Sixth of a Series of Blog Posts from Maremel’s Pandora’s Box White Paper
Data between User and Content Metadata
Years ago, I worked with a company that was creating email lists for new film releases. Studios had outsourced this function to be able to rapidly deploy with “cutting edge” services. This firm found intriguing data between movie releases by genre and demographics that the studios themselves could not ferret out. Studios individually had only a certain number of releases in that genre or with that fan demographic each year. A few years later, one of my fellow instructors at UCLA was working with a studio to connect purchased household data with online DVD purchases. The resulting recommendation engine mixed purchase information with customer psychographics.
We are way beyond that now.
The marketing and ongoing relationship upside with a SaaS storage provider—knowing what I own and who I am—is tremendous. Netflix has thrived versus many past competitors (including Wal*Mart’s earlier rent-by-mail incarnation, which it sold to Netflix) by using psychographic data and usage data. Netflix not only suggests content, but also suggests us into their deep library instead of the revenue-sharing new release bucket. Vevo, on the music video streaming side, connects user information with behavioral actions and who we seem to be to sell advertising.
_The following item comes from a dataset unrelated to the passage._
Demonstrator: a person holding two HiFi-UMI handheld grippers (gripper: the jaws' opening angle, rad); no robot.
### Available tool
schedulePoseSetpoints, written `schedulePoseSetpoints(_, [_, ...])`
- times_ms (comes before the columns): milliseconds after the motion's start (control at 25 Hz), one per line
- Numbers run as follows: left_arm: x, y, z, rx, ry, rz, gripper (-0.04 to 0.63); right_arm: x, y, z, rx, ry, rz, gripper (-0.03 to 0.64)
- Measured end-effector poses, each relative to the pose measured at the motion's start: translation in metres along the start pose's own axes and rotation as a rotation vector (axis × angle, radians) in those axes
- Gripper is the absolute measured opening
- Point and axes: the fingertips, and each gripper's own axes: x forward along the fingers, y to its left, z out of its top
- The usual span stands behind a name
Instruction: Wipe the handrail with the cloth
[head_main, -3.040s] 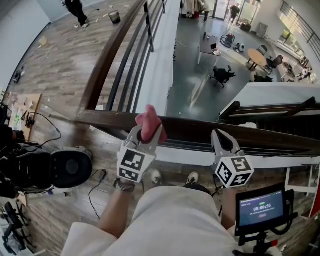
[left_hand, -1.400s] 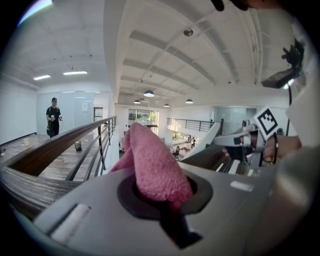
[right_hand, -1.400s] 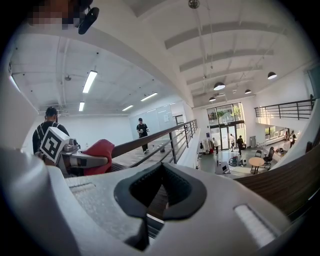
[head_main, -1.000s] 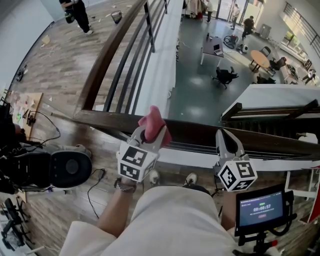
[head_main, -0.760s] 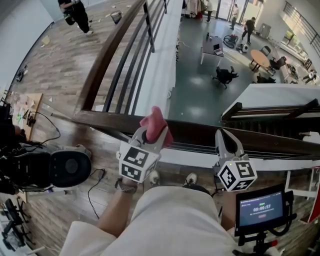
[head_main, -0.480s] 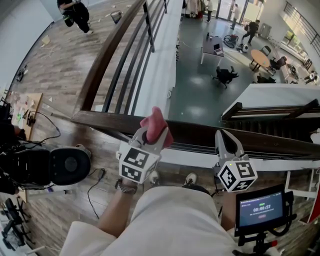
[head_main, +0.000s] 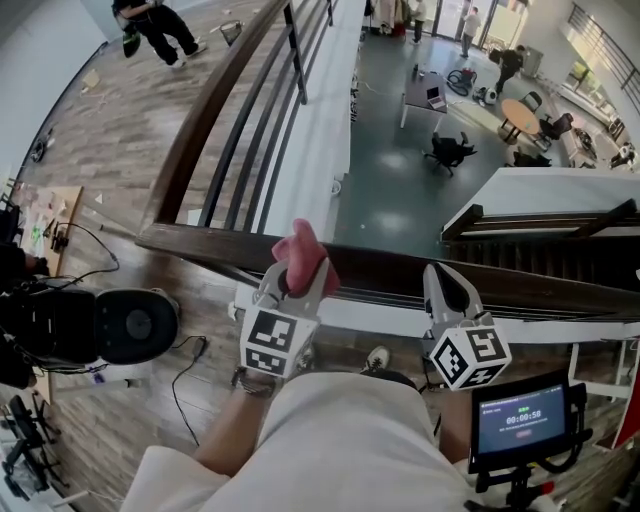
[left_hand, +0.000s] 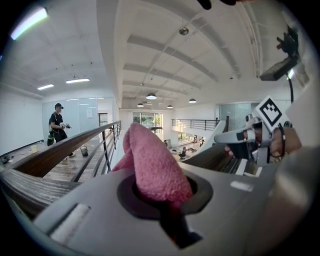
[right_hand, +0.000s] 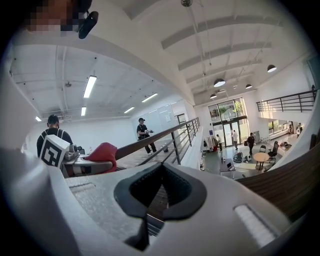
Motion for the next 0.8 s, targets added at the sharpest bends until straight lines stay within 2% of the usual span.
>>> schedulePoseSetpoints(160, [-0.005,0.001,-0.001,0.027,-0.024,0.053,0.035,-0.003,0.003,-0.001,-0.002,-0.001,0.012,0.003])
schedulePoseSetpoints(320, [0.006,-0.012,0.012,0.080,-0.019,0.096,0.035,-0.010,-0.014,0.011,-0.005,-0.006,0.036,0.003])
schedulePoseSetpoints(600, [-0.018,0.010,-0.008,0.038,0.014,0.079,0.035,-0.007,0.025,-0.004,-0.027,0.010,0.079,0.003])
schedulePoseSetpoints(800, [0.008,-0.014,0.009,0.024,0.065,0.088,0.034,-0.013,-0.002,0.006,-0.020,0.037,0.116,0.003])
Individual media segments have been approaching this question for a while. Street dates of single SKUs in music have turned into flows of potentially hundreds of SKUs per product, with backhauls of information from disparate and diverse distribution outlets, which now need to be re-digested. Audience information of who is listening to what has turned into entirely new businesses for companies like Next Big Sound, which tracks listing and usage across various streams as a freemium product. It then provides more sophisticated analysis services to the various music labels for the majority of its revenue.
Data between User, Content Metadata, and Place
Privacy, a concern with content in the cloud, becomes more sensitive when the cloud can tell what you are doing, where and when. The transition now to mobile consumption adds a layer of value to the SaaS: Services can figure out what users are listening to or watching right before they make a purchase decision at a location. The content consumed, combined with behavior patterns, shares with that service both psychographics and decision-patterns. Not only are consumers not using the content “privately,” but they also are sharing vast amounts of data about propensity to act and purchase. This adjacency to decisions will be of extreme value as these models mature and the data market ripens.